WHAT THE EXERCISE ASKS: Every line below is to be copied exactly, with the pictures left out.

=====

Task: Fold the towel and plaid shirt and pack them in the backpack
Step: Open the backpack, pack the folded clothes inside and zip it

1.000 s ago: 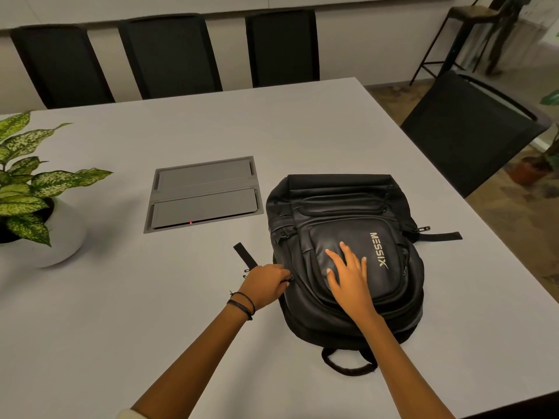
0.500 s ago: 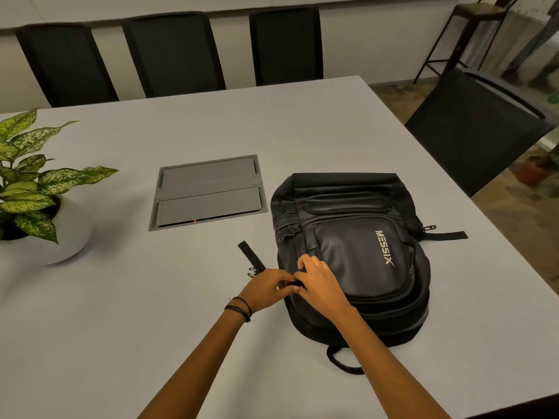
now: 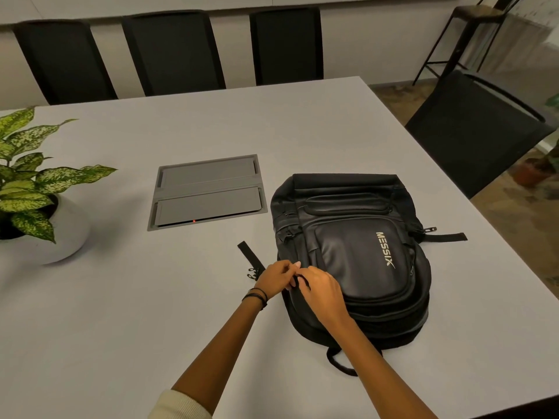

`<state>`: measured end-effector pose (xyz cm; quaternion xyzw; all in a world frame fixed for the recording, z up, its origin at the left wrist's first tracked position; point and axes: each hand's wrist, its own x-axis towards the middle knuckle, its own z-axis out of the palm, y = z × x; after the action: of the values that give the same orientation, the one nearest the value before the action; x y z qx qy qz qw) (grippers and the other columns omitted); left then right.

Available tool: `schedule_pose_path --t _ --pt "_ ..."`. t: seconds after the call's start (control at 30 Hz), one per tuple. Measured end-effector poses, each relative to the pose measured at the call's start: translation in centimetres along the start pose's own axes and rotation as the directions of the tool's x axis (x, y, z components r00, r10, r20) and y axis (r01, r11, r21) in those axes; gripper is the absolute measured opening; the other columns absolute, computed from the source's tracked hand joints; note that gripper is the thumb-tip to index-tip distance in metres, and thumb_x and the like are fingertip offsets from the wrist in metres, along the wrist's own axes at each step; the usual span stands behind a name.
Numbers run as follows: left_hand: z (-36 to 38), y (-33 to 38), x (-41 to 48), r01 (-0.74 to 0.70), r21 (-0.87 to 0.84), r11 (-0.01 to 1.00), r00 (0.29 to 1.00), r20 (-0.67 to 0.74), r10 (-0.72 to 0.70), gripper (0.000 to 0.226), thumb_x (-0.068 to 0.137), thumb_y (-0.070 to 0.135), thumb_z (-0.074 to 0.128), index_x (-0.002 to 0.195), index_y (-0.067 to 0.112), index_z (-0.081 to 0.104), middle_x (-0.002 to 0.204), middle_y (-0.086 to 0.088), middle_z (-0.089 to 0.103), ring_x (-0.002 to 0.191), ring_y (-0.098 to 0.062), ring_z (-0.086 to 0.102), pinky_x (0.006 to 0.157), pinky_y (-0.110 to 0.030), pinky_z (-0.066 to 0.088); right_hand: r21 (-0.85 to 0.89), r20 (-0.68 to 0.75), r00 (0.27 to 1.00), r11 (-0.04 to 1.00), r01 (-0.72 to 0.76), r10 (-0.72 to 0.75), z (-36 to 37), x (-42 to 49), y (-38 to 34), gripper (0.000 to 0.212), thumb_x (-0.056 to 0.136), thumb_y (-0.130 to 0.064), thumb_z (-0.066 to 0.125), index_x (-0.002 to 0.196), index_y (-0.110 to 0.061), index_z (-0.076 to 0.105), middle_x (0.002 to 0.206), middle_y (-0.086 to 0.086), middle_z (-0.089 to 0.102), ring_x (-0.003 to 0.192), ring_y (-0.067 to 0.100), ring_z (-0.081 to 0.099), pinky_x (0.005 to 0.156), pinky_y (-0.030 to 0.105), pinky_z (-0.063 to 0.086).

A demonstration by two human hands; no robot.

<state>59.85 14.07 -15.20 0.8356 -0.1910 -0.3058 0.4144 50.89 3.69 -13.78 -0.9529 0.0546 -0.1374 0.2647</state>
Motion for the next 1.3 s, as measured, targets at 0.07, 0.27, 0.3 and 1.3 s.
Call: schedule_pose_path --t 0.07,0.27,0.3,1.3 --pt "0.3 0.1 0.6 0.033 0.0 0.999 0.999 0.019 -0.033 0.035 0.096 0.044 0.04 0.074 0.018 0.051 0.065 0.004 0.06 0.06 -0.01 0.058 0.059 -0.017 0.043 0.033 -0.059 0.997 0.998 -0.052 0.054 -0.1 -0.4 0.2 0.007 0.075 -0.006 0.071 0.081 -0.009 0.071 0.068 0.003 0.069 0.057 0.013 0.065 0.059 0.027 0.056" --pt "0.8 -0.1 1.3 0.114 -0.069 0.991 0.992 0.059 -0.11 0.034 0.095 0.041 0.044 0.073 0.016 0.051 0.066 0.002 0.058 0.058 -0.009 0.054 0.056 -0.019 0.046 0.165 0.018 0.972 0.958 -0.235 0.236 -1.0 -1.1 0.4 0.012 0.088 -0.017 0.061 0.092 -0.01 0.069 0.074 0.004 0.068 0.057 -0.003 0.049 0.078 0.026 0.048" --pt "0.9 -0.2 1.3 0.118 -0.078 0.99 0.991 0.067 -0.113 0.032 0.095 0.039 0.045 0.074 0.016 0.051 0.067 0.002 0.057 0.059 -0.009 0.054 0.056 -0.019 0.046 0.188 0.022 0.967 0.949 -0.254 0.254 -0.9 -1.2 0.5 0.012 0.088 -0.018 0.061 0.092 -0.01 0.069 0.073 0.003 0.067 0.058 -0.001 0.05 0.076 0.026 0.05" --pt "1.2 -0.2 0.4 0.093 -0.136 0.986 0.982 -0.149 -0.113 0.018 0.094 0.02 0.046 0.077 0.014 0.049 0.068 -0.001 0.056 0.063 -0.014 0.054 0.083 -0.042 0.051 0.21 0.373 0.906 0.933 -0.292 0.2 -4.7 -3.4 2.2 0.011 0.091 -0.019 0.056 0.089 -0.013 0.066 0.06 -0.011 0.061 0.06 0.006 0.06 0.082 0.019 0.046"
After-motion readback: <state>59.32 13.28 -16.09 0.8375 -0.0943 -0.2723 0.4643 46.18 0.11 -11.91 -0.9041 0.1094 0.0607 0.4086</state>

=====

RESULT OF THE EXERCISE:
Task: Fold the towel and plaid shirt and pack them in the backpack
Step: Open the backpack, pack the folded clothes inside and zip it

1.000 s ago: 
0.500 s ago: 
now: 

`<state>`: measured end-effector pose (xyz cm; quaternion xyzw; all in a world frame fixed for the recording, z up, its origin at the left wrist's first tracked position; point and axes: each hand's wrist, its own x-axis towards the middle knuckle, its own z-axis out of the palm, y = z × x; after the action: of the values that give the same orientation, the one nearest the value before the action; x y z qx qy qz qw) (grippers and the other columns omitted); left then right.

Available tool: `schedule_pose_path --t _ --pt "_ ..."`. t: seconds after the call's start (control at 30 Hz), one per tuple. Measured end-effector poses, each relative to the pose measured at the call's start: translation in centimetres along the start pose's own axes and rotation as the directions of the tool's x axis (x, y, z components r00, r10, r20) and y axis (r01, r11, r21) in those axes; gripper is the absolute measured opening; the other columns absolute, computed from the source's tracked hand joints; note that gripper is the thumb-tip to index-tip distance in metres, and thumb_x and the like are fingertip offsets from the wrist in metres, along the wrist's own axes at each step; the usual span stands behind a name.
Numbers run as follows: left_hand: z (-36 to 38), y (-33 to 38), x (-41 to 48), r01 (-0.74 to 0.70), r21 (-0.87 to 0.84), r11 (-0.01 to 1.00), r00 (0.29 to 1.00), r20 (-0.67 to 0.74), r10 (-0.72 to 0.70), gripper (0.000 to 0.226), thumb_x (-0.068 to 0.137), thumb_y (-0.070 to 0.135), thumb_z (-0.074 to 0.128), index_x (-0.002 to 0.195), index_y (-0.067 to 0.112), index_z (-0.081 to 0.104), middle_x (-0.002 to 0.204), middle_y (-0.086 to 0.088), middle_z (-0.089 to 0.103), ring_x (-0.002 to 0.191), ring_y (-0.098 to 0.062), ring_z (-0.086 to 0.102), pinky_x (0.006 to 0.157), pinky_y (-0.110 to 0.030), pinky_z (-0.066 to 0.088); right_hand: r21 (-0.85 to 0.89), r20 (-0.68 to 0.75), r00 (0.27 to 1.00), r11 (-0.04 to 1.00), r01 (-0.72 to 0.76), r10 (-0.72 to 0.75), z (-36 to 37), x (-42 to 49), y (-38 to 34), gripper (0.000 to 0.212), thumb_x (-0.056 to 0.136), thumb_y (-0.130 to 0.064), thumb_z (-0.066 to 0.125), index_x (-0.002 to 0.196), index_y (-0.110 to 0.061), index_z (-0.076 to 0.105), middle_x (0.002 to 0.206), middle_y (-0.086 to 0.086), middle_z (-0.089 to 0.102), ring_x (-0.003 to 0.192), ring_y (-0.067 to 0.100), ring_z (-0.081 to 0.099), pinky_x (0.005 to 0.156), pinky_y (-0.030 to 0.105), pinky_z (-0.063 to 0.086).

A demonstration by two human hands; no robot.

<state>59.85 14.07 -15.20 0.8356 -0.1910 -0.3058 0.4144 50.89 3.69 -13.78 -0.9529 0.0546 -0.1374 0.2647</state>
Motion for the next 1.3 s, as measured, targets at 0.07, 0.27, 0.3 and 1.3 s.
Call: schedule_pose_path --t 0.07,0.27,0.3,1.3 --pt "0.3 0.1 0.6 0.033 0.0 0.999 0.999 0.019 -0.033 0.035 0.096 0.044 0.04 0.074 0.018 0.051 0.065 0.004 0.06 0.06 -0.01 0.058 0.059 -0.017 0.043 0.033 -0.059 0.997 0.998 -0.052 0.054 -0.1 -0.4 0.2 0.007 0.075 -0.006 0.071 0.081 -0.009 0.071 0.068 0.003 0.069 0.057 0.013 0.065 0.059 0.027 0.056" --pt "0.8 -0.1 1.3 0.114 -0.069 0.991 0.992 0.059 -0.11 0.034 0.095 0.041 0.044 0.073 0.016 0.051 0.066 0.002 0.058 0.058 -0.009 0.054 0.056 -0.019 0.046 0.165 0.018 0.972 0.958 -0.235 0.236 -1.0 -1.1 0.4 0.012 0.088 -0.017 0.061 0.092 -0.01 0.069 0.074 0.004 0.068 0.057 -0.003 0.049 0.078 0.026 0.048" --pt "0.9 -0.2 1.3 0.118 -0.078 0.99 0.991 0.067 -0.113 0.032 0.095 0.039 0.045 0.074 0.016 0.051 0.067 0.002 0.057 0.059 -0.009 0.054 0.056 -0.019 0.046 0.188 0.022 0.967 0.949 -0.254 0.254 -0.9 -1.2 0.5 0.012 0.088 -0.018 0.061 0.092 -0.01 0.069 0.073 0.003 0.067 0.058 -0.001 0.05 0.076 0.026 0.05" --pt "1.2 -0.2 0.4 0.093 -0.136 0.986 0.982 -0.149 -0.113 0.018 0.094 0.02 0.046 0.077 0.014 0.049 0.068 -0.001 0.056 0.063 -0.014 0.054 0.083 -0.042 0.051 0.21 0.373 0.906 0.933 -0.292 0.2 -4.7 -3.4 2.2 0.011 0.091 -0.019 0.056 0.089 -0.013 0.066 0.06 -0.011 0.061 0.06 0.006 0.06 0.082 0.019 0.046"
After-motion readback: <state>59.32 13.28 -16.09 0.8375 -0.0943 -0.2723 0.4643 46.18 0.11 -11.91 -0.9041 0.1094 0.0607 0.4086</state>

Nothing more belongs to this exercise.